Earlier this year, Vincent Cordo, the Global Sourcing Officer for Shell, and Casey Flaherty, a consultant to law departments, wrote an article for the ACC Docket, Shell Legal—Shadow Billing. Let me begin by disclosing that I have enormous respect for the work Vincent Cordo has done at Shell and that Casey is a friend whose work I also respect greatly.  However, respect and friendship do not translate into complete agreement on all issues, and this article presents an area where I disagree. I know Casey won’t be surprised.

The authors identify the value Shell places on diversity and the role of shadow billing in promoting diversity:

Shell is committed to diversity — internally and throughout its supply chain. One of the many ways in which Shell Legal pursues this company objective is to track and report on how much of the business sent to outside counsel is distributed to women and minority owned firms, as well as how much of the actual work is allocated to diverse attorneys and allied professionals. Shell measures not only the general diversity of its law firms, but also the actual diversity of timekeepers assigned to Shell work down to the percentage of total billing for which they are responsible. Measurement is central to management.

Although we will later write a full article on Shell Legal’s diversity efforts, this article focuses on a form of cost accounting that is sometimes referred to as “shadow billing.” There is a common belief that companies like Shell that have moved to appropriate fee arrangements (AFAs) should no longer concern themselves with billing data. The diversity imperative belies that belief. Indeed, there are many reasons why Shell will continue to be interested in as much data as is available.

Diversity as a chosen value is laudable, but I believe there are superior ways to measure diversity if one really wants to promote the development of diverse lawyers.  Hours measure the quantity of time spent on a matter, but not on the importance (value) of one’s contribution to the matter.  If you want diverse lawyers to be involved, why not activities performed by diverse lawyers, such as:

  • The number of depositions taken, both alone and as a percentage of all depositions on a matter
  • The relative importance of the depositions taken
  • The number of depositions of client personnel defended
  • The number of expert depositions taken and defended
  • The number of court appearances
  • The number of court appearances where the diverse lawyer was the primary speaker
  • The number of motions argued
  • The number of client meetings led
  • The number of trials first or second chaired
  • The number of witnesses taken at trial

And so on.  It isn’t hard to identify easily measured activities that are far more indicative of the actual role diverse lawyers play on a given matter or for a given client.  Measure things that are actually substantive.

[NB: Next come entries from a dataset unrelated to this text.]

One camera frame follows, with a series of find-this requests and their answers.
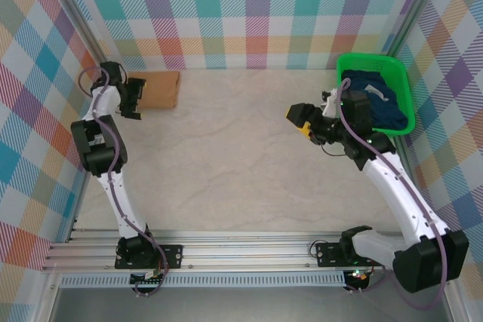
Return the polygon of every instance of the blue cloth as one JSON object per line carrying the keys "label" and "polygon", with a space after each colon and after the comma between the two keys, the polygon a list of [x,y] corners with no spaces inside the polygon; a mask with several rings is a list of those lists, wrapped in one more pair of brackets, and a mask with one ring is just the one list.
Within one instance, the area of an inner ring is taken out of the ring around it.
{"label": "blue cloth", "polygon": [[[368,95],[374,127],[390,130],[403,130],[407,127],[408,118],[399,109],[394,91],[386,86],[379,72],[346,70],[342,73],[342,79],[345,78],[350,78],[350,90],[361,90]],[[376,88],[386,100],[377,93],[366,90],[367,86]]]}

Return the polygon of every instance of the green plastic basket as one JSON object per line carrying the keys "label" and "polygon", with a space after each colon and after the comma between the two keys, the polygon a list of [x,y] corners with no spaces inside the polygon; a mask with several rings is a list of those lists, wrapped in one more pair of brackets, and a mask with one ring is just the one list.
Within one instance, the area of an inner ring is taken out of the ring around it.
{"label": "green plastic basket", "polygon": [[377,54],[347,53],[337,60],[337,83],[342,83],[342,72],[347,69],[355,71],[379,72],[384,81],[397,97],[398,107],[408,118],[408,126],[404,130],[390,130],[374,128],[375,131],[384,132],[387,136],[407,135],[414,129],[414,107],[409,91],[408,74],[401,61],[388,56]]}

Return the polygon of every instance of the marble floor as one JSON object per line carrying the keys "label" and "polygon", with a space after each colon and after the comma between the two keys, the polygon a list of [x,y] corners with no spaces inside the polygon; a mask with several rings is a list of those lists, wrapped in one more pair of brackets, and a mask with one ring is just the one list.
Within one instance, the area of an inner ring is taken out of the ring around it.
{"label": "marble floor", "polygon": [[[173,110],[116,117],[128,149],[127,187],[151,229],[187,231],[398,230],[379,192],[348,158],[329,157],[285,119],[320,103],[328,70],[183,71]],[[327,150],[339,153],[339,146]],[[116,228],[91,178],[79,228]]]}

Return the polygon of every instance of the cardboard piece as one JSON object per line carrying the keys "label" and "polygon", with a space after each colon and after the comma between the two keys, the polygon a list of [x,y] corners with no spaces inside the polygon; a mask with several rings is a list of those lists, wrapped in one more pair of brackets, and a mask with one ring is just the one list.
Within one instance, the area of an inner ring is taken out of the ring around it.
{"label": "cardboard piece", "polygon": [[178,102],[180,73],[167,72],[129,72],[129,77],[146,79],[143,97],[138,109],[173,109]]}

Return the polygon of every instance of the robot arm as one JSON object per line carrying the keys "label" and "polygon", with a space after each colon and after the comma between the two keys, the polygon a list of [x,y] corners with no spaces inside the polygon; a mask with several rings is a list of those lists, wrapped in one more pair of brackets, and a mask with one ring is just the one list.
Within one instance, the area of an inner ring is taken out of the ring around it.
{"label": "robot arm", "polygon": [[395,151],[394,145],[384,133],[372,131],[370,103],[362,92],[342,93],[343,113],[351,128],[371,144],[396,168],[395,175],[372,151],[356,141],[338,118],[326,117],[314,105],[300,103],[293,105],[287,118],[294,123],[316,145],[342,143],[344,152],[360,171],[365,173],[389,205],[401,227],[404,243],[382,236],[368,226],[361,226],[342,233],[340,247],[350,263],[356,256],[367,257],[394,271],[399,283],[409,292],[417,292],[439,284],[441,280],[441,252],[436,236],[426,221],[423,211],[410,192],[400,182],[403,177],[431,216],[443,240],[448,261],[448,280],[458,278],[468,249],[464,233],[451,231],[424,201],[416,186],[410,181]]}
{"label": "robot arm", "polygon": [[[101,63],[100,66],[109,73],[109,85],[106,86],[104,76],[98,78],[91,87],[93,102],[82,120],[71,124],[72,136],[77,147],[82,166],[97,178],[109,201],[118,223],[119,243],[117,247],[118,257],[115,261],[116,268],[157,268],[159,265],[159,253],[154,246],[139,235],[128,225],[127,220],[132,222],[139,230],[150,235],[146,220],[130,198],[127,185],[124,180],[123,166],[128,162],[128,154],[121,135],[115,125],[112,115],[119,108],[121,115],[126,118],[140,119],[136,113],[137,101],[142,97],[145,80],[129,78],[122,82],[120,65],[114,62]],[[96,102],[101,90],[106,86],[102,97]],[[96,116],[114,133],[106,132],[94,120]],[[119,157],[111,173],[112,181],[109,181],[108,169],[115,160],[115,141],[119,145]],[[118,204],[125,215],[123,218],[110,188],[111,183]]]}

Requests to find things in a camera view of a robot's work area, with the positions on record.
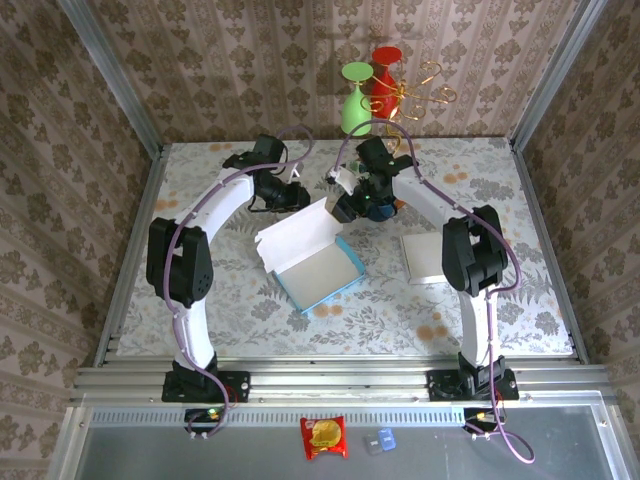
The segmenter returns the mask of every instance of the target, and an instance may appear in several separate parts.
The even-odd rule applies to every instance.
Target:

If a client wants to truly promote diversity, there are other actions that will have far greater effect.  These things will help diverse lawyers develop as important players in their firms, which will have ramifications for diversity beyond just one client:

  • Require, as other corporations have done, that the relationship partner be diverse. If not immediately, then within one to two years
  • Require that the lead lawyer on important matters be diverse. And if the firm cannot accommodate that requirement, find a firm that can. The first firm knows how to hire people laterally.  Make it important for it to do so.

And if a client wants to promote diversity generally within the bar and not just at a few firms, why not require firms to report on things such as:

  • Number of public speeches given by diverse lawyers, or things like publicly available webinars
  • Number of committees or bar groups diverse lawyers are both active in and have obtained a leadership position
  • Number of committees or groups diverse lawyers are active in that are involved in selection of judges or judicial review.

External activities such as these involve diverse lawyers in the broader legal community and enhance their stature before the bench and the bar.

Recent data has shown that firms have done a miserable job developing and promoting diverse lawyers.  If it was a handful of firms, such a failure could be chalked up to happenstance or something specific to a firm.  But the failure is too broad and too consistent to be anything other than systemic.  And while I am heartened when clients say they are committed to diversity, few have really taken the steps available to them that make a real difference. Relying on hours instead of seeking more important data is missing a valuable opportunity.